**The task**
Which lines in the listing below contain "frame"? Copy each of them.

== Supplied information ==

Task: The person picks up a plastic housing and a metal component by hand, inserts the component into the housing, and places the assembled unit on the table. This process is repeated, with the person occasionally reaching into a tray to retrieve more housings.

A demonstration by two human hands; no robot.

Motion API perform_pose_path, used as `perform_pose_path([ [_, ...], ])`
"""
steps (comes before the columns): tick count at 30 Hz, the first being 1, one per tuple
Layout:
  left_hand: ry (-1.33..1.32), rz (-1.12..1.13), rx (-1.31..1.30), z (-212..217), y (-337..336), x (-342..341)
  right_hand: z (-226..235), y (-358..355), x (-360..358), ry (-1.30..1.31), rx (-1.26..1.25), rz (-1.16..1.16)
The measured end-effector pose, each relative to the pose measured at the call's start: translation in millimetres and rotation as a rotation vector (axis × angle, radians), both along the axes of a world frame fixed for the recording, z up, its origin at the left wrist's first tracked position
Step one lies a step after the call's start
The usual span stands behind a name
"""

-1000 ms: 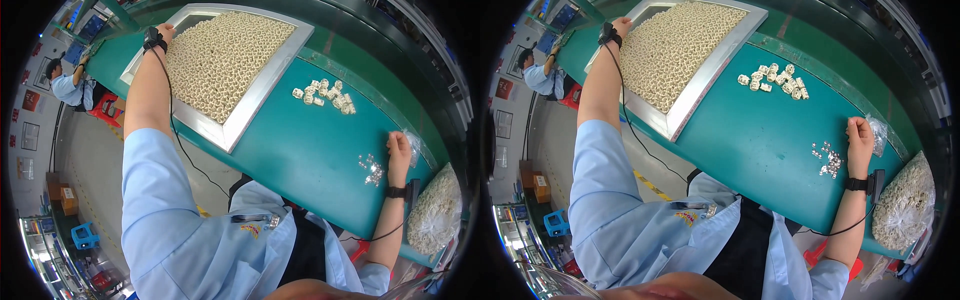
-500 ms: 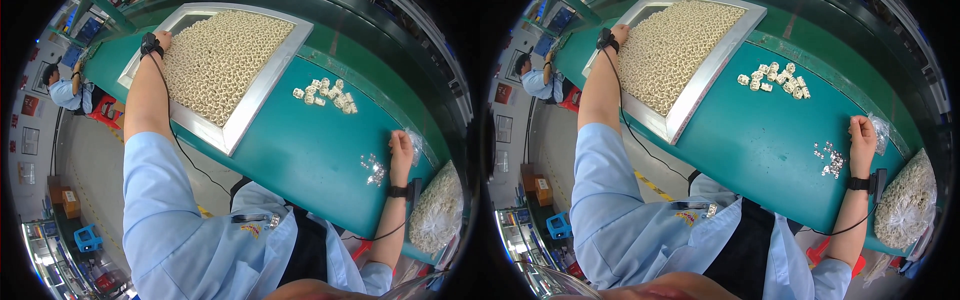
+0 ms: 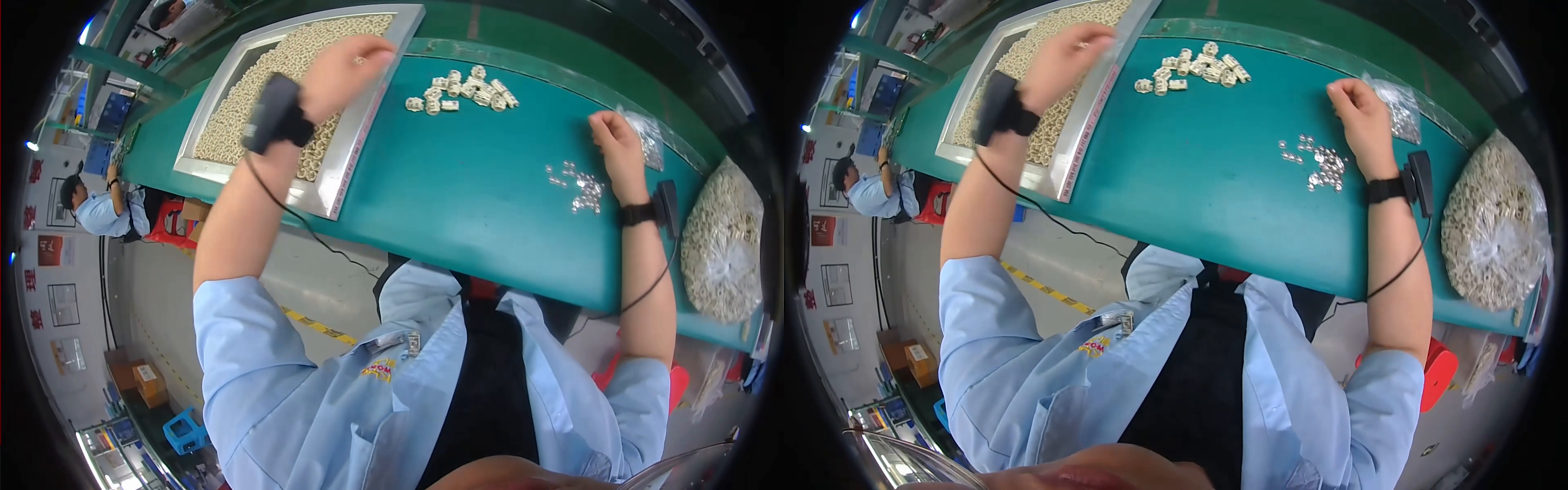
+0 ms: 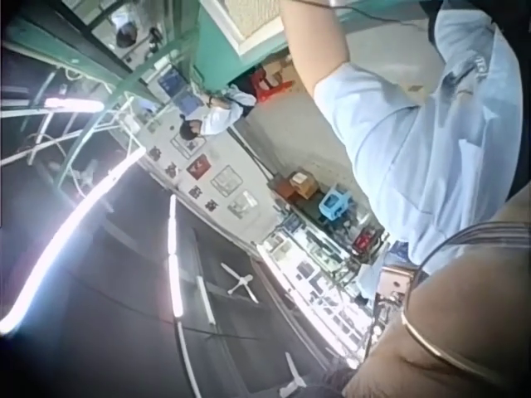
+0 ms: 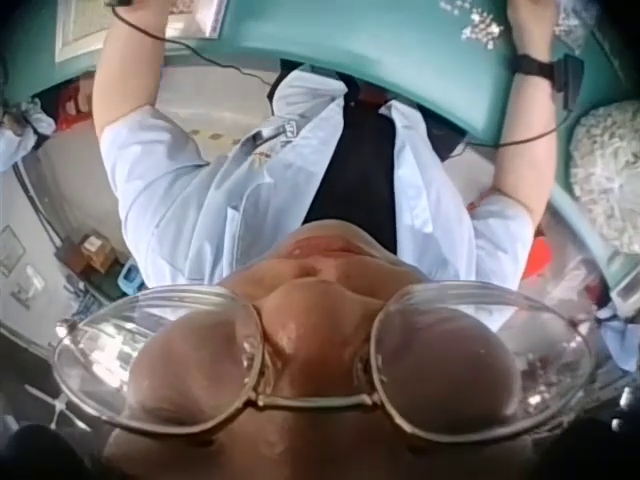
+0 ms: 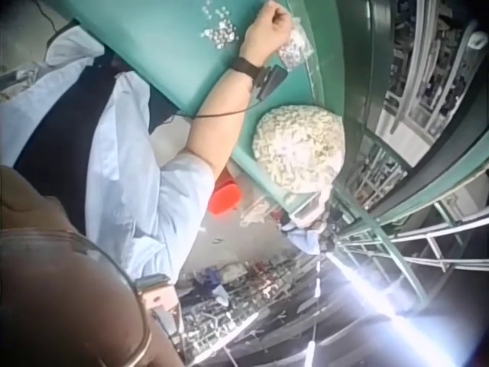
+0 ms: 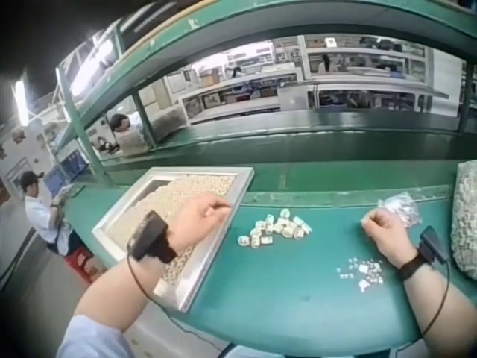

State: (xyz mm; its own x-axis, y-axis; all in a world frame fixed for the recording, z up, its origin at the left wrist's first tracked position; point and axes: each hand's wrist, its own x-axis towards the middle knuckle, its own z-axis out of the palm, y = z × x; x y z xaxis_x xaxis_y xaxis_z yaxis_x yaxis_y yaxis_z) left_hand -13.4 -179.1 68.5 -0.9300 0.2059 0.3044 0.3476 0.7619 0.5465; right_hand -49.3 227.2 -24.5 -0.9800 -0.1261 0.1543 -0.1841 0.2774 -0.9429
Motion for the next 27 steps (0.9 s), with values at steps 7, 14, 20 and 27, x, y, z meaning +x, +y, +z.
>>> perform_pose_path([
  [7, 0.126, -0.176, -0.419, -40.7, 99.6, 6.4, 0.9, -4.1, 0.4, 0.061, 0.023, 0.086],
  [14, -0.002, -0.107, -0.470, -49.8, 112.6, -12.9, 3.7, -2.8, 2.0, 0.080, 0.076, 0.088],
  [20, -0.171, -0.053, -0.077, -41.8, 139.2, -2.0, 13.4, -2.2, 14.2, 0.131, 0.213, 0.095],
  [27, -0.343, -0.129, 0.512, -59.4, 172.1, -4.4, 24.3, -11.1, 28.0, 0.121, 0.319, 0.251],
])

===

**Your solution**
The measured end-effector pose, each relative to the pose measured at the call's start: translation in millimetres and rotation as a rotation vector (axis × angle, radians), both along the axes of a world frame fixed for the recording, z up, its origin at the left wrist's first tracked position
State: (xyz mm; its own x-axis, y-axis; all in a world frame fixed for the recording, z up, its origin at the left wrist's first tracked position; point and axes: each hand's wrist, its own x-axis towards the middle knuckle, its own z-axis out of the palm, y = z × x; x y z xaxis_x xaxis_y xaxis_z yaxis_x yaxis_y yaxis_z) left_hand -13.4 -179.1 68.5 -0.9300 0.2059 0.3044 0.3476 0.7619 0.5465; right_hand -49.3 227.2 -24.5 -0.9800 -0.1261 0.1543 -0.1841 0.2774 -0.9429

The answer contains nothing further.